Wood turtle. Photo credit: Colin Osbourn/USFWS

Fortunately, males from the first class of head-starts began breeding in 2017, three years earlier than their wild counterparts, thanks in part to the boost in nutrition they received during their first nine months. The females reached adult size in 2019 at just eight years old — four years before their wild peers. Would the females, who are slower to mature, also begin breeding sooner?

In May of 2019, Dr. Kurt Buhlmann exuberantly called longtime project lead and Service biologist, Colin Osborn, with the answer.

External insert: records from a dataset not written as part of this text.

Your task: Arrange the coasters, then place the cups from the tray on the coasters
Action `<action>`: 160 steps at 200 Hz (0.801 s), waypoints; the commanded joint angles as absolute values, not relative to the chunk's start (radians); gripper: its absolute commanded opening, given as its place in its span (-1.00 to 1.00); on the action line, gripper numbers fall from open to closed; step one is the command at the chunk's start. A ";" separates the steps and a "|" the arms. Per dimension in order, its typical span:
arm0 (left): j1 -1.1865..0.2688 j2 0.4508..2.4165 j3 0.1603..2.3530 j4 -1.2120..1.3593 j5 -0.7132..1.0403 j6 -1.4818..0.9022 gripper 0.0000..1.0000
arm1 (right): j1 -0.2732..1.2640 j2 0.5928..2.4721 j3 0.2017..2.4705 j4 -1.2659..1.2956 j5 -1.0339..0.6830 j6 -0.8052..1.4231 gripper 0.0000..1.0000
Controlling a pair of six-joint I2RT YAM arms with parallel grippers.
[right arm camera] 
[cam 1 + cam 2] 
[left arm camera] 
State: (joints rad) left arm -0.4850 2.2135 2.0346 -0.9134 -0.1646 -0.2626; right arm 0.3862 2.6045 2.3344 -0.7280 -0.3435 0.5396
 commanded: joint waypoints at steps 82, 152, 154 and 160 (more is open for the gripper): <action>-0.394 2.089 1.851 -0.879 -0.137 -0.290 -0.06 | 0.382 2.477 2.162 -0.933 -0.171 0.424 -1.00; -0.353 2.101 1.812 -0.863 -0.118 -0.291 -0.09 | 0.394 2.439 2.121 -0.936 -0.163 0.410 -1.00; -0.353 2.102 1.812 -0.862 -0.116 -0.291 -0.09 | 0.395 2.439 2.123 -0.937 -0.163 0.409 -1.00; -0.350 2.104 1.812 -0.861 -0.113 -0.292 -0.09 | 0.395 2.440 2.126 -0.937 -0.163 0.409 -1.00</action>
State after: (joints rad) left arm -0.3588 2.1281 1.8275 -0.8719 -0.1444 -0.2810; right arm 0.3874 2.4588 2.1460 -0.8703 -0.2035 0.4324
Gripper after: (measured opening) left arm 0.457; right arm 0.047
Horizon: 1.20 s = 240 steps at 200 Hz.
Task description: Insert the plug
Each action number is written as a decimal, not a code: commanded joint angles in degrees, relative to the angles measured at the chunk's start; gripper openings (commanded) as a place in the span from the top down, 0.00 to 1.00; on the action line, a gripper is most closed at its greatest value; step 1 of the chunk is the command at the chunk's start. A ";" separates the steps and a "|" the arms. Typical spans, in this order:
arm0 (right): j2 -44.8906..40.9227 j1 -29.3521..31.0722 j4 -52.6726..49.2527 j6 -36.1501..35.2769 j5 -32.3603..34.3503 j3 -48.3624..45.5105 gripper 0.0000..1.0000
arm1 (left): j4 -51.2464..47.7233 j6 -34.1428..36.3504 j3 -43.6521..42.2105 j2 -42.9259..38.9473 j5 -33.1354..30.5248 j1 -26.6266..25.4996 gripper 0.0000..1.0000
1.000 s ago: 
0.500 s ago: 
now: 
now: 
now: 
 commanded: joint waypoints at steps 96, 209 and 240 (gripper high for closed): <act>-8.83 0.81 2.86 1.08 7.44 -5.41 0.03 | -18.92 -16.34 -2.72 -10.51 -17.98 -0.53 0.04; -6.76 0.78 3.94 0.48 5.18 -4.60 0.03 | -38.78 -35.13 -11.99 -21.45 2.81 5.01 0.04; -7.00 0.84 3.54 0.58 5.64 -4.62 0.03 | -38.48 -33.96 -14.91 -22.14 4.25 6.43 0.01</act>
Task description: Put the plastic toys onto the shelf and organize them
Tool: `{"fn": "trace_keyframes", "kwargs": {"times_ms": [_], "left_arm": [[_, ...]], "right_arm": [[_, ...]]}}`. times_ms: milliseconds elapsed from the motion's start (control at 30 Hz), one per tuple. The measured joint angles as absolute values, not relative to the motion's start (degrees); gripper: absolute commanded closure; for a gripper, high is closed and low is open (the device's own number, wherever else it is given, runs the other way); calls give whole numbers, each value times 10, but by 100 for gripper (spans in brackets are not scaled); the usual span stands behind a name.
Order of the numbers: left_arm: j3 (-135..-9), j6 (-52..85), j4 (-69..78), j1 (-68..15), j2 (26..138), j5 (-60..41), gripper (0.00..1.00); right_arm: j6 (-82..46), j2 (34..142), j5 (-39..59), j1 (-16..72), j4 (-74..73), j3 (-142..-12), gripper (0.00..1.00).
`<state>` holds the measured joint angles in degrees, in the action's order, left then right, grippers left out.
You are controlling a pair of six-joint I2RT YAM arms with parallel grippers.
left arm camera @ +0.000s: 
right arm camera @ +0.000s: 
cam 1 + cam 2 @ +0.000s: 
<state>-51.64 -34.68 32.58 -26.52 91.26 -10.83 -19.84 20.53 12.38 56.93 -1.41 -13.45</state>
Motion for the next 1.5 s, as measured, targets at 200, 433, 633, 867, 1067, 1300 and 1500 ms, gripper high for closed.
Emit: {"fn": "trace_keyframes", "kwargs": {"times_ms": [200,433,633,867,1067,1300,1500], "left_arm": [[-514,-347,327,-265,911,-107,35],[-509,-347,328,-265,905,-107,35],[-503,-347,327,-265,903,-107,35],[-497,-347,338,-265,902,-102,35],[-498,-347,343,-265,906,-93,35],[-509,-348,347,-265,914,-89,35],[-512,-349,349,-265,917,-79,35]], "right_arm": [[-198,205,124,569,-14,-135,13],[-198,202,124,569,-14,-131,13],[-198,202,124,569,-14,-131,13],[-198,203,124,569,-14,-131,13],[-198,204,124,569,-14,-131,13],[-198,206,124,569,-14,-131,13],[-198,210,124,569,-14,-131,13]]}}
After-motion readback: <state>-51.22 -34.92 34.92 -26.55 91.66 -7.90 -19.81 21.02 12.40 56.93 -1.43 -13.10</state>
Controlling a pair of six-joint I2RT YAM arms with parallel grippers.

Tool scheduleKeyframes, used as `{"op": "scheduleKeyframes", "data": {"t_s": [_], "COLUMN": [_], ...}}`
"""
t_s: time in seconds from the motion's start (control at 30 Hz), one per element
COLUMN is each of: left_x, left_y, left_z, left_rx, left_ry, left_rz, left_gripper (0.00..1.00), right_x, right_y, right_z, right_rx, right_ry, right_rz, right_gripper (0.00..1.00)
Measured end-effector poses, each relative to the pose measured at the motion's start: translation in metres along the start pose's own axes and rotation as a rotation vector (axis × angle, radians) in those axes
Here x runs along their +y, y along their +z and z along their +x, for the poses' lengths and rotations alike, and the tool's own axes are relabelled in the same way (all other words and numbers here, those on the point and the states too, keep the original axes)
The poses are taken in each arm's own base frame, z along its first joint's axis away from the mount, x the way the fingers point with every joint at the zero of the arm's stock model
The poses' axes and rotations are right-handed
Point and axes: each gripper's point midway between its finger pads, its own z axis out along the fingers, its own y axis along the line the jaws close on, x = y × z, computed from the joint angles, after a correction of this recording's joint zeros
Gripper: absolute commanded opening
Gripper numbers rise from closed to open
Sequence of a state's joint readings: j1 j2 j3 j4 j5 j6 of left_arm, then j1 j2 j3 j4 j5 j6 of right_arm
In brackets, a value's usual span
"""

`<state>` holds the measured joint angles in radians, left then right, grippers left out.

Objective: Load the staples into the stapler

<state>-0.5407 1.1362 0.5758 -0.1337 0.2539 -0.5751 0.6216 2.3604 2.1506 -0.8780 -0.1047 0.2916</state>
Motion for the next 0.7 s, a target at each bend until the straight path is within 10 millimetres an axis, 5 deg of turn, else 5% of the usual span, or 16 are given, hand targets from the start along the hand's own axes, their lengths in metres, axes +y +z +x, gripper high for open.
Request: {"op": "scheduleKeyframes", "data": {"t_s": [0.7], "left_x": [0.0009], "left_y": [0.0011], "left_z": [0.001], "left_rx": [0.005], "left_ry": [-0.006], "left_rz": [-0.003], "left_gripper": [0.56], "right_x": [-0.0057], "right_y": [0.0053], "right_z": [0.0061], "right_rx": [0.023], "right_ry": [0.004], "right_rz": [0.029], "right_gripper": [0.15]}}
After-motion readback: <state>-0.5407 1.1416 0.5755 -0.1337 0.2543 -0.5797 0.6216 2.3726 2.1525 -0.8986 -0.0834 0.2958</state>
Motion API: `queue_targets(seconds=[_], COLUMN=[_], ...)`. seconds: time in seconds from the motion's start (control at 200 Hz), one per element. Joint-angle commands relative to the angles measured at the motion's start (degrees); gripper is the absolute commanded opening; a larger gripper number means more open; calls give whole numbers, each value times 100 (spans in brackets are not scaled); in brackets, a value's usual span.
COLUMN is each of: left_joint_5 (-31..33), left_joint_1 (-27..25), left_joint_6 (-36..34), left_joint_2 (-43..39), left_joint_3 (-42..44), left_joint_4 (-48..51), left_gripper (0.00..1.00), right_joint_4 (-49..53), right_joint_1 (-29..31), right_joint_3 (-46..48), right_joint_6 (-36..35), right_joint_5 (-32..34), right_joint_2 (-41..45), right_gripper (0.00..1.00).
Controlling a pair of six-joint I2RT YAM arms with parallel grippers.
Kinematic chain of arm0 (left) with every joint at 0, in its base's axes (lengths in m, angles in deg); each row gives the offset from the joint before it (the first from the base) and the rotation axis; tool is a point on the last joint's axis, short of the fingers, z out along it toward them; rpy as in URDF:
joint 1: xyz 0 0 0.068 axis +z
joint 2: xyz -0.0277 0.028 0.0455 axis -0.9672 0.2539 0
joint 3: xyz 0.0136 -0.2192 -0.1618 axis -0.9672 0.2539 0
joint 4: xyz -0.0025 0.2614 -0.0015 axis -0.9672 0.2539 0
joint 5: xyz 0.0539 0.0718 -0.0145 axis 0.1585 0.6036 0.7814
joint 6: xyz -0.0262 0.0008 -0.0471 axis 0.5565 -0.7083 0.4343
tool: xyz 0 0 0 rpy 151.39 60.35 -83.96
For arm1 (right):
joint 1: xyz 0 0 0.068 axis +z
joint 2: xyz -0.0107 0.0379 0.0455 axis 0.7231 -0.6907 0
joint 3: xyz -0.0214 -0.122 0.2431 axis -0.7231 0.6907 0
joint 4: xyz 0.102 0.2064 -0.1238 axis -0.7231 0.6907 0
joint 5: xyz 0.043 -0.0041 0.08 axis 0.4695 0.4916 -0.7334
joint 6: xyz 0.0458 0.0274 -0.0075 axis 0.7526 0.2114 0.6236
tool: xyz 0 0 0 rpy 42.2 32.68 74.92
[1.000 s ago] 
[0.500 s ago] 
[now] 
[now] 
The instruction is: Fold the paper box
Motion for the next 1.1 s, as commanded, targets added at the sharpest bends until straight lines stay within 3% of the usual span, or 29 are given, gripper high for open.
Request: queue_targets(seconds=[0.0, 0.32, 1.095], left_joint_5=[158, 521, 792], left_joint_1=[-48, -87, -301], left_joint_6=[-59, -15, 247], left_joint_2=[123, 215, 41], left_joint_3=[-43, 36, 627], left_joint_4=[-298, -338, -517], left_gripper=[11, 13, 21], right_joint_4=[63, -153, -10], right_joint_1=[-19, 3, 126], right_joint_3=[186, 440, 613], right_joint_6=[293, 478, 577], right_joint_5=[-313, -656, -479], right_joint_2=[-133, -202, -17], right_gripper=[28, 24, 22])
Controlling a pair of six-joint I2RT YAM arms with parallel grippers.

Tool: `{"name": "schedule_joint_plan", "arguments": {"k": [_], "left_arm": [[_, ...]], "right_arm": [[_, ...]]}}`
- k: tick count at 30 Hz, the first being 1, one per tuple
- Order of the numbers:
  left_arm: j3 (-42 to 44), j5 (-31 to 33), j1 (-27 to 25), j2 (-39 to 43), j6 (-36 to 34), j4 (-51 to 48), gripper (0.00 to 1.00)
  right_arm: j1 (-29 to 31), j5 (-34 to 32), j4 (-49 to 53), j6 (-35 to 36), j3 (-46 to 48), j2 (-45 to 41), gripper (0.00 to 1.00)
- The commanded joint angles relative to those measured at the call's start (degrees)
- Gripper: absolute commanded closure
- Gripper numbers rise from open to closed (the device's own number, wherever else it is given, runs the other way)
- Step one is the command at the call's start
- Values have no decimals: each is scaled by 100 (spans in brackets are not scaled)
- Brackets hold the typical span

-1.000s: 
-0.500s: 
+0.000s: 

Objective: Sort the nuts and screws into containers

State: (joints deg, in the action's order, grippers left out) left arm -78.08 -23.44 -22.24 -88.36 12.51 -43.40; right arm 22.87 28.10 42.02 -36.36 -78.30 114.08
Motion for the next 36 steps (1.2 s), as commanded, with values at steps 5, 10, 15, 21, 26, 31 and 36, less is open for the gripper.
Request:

Two females from the first class of head-starts, lovingly referred to as F464 and F465, had each laid their first nest!

But for all our excitement and all the potential held in those 32 square inches of loose sand on the nesting mound, after 13 years and $300,000, would hatchlings emerge from the nesting mound?

Sadly, it was discovered in late August that female F465’s nest was not viable, as is common with many first-time reproductive females, across many species.

On September 2nd, biologists investigated F464’s nest and found that some unknown critter may have made their home in the mound, much too close for comfort. Unsure what to think of the discovery, biologists rechecked the nest two days later.

And that’s when they found a sole hatchling. The first wild hatchling known to be successfully reared from the nest of a head-started wood turtle!

The wood turtle hatchling from F464’s nest. Photo credit: Kurt Buhlmann

And so the circle continues. The hatchling was brought back to Bristol Aggie, along with 19 others form three other females, to be head-started itself. And in eight years, perhaps it will produce its own young at the refuge.

“Our goal with the head-start program is to give the population a boost so that one day, with continued habitat conservation, they are able to reproduce and maintain the populations on their own,” says Dr. Kurt Buhlmann.

For a species on the verge, the future for wood turtles at Great Swamp National Wildlife Refuge is looking hopeful.

Marilyn Kitchell is the Wildlife Biologist at Great Swamp National Wildlife Refuge in New Jersey.